What Deep Blue Actually Did

Module 1 · Section 3 of 3

Deep Blue evaluated 200 million chess positions per second.

Let that number land. Kasparov, playing at the top of his game, might seriously consider a few dozen positions during his allotted thinking time. Deep Blue was working through 200 million every second. Not 200 million across the whole game — 200 million per second, sustained, for the entire match.

This is brute force computation. Deep Blue didn’t understand chess. It had no model of the game as a contest between two minds. It generated legal moves, evaluated the resulting positions using a scoring function, and selected the move that led to the highest-scoring position several steps down the tree. Repeat. Repeat. Repeat.

The scoring function itself was sophisticated — built by grandmasters who encoded decades of chess knowledge into numerical weights for things like pawn structure, king safety, piece mobility, and control of the centre. But the process of applying that function was purely mechanical. Generate positions. Score them. Pick the best branch. Move.

The minimax algorithm

The core of Deep Blue’s decision-making was an algorithm called minimax. The idea is straightforward: you build a tree of possible futures. At the end of each branch, you score the position. Then you work backwards — assuming your opponent will always choose the move that’s worst for you, and you’ll always choose the move that’s best for you. The optimal move is the one that gives you the best outcome under those assumptions.

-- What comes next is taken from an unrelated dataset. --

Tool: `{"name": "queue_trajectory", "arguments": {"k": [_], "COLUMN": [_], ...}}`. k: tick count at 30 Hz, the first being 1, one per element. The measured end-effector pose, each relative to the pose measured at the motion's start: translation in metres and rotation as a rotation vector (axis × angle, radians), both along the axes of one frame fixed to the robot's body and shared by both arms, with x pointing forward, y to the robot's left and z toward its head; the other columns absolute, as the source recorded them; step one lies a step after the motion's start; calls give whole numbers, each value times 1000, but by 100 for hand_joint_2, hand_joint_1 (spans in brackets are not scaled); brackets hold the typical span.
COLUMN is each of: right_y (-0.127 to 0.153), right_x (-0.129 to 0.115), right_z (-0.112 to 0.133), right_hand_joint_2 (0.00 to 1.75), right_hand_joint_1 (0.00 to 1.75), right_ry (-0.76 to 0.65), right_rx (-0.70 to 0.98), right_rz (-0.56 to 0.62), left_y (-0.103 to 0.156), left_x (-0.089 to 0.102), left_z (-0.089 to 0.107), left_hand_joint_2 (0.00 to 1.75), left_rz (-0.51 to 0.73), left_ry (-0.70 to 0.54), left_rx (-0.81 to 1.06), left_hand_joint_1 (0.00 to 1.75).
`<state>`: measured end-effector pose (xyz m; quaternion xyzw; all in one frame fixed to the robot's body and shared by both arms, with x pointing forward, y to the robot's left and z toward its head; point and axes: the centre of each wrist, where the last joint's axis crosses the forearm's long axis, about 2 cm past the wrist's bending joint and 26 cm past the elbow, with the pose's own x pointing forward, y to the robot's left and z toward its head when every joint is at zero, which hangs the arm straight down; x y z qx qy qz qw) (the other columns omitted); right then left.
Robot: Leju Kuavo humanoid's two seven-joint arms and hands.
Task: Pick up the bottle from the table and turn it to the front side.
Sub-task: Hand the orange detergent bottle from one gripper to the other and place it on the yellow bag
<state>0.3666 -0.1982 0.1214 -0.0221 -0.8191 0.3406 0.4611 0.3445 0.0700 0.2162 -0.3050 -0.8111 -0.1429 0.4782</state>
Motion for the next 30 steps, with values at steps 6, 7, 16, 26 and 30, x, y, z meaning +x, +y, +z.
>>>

Humans use this logic too when they calculate variations. The difference is scale. A strong human player might calculate four or five moves deep on critical lines, ten moves deep in highly tactical positions. Deep Blue searched to depths of six to eight moves routinely and went much deeper in sharp positions where the tree narrowed. At 200 million positions per second, it could afford to.

This is not thinking. It is thorough search.

What the machine could not do

Deep Blue had no understanding of why the moves it chose were good. It couldn’t explain its reasoning. It couldn’t transfer what it “learned” from one game to another — each game started fresh from the same static evaluation function. It couldn’t adapt its personality to the situation. It couldn’t decide to play more aggressively because it was in trouble, or conservatively because it was ahead. It executed an algorithm. The algorithm happened to produce excellent chess.

This matters because of a persistent confusion about what AI systems actually do. When Deep Blue made a brilliant-looking positional sacrifice in Game 2 — the move that rattled Kasparov — it wasn’t being creative. It wasn’t sensing an opportunity the way a human player might. It was doing what it always did: searching the tree, scoring the leaves, picking the best branch. The sacrifice simply scored higher than the alternatives when evaluated several moves out.

The appearance of insight was a byproduct of thorough computation, not evidence of understanding.

Why this model still applies

Deep Blue is old technology. The AI systems you encounter at work today — large language models, recommendation engines, fraud detection systems, image classifiers — are built on different architectures and operate at scales Deep Blue’s engineers couldn’t have imagined. But the core dynamic is the same.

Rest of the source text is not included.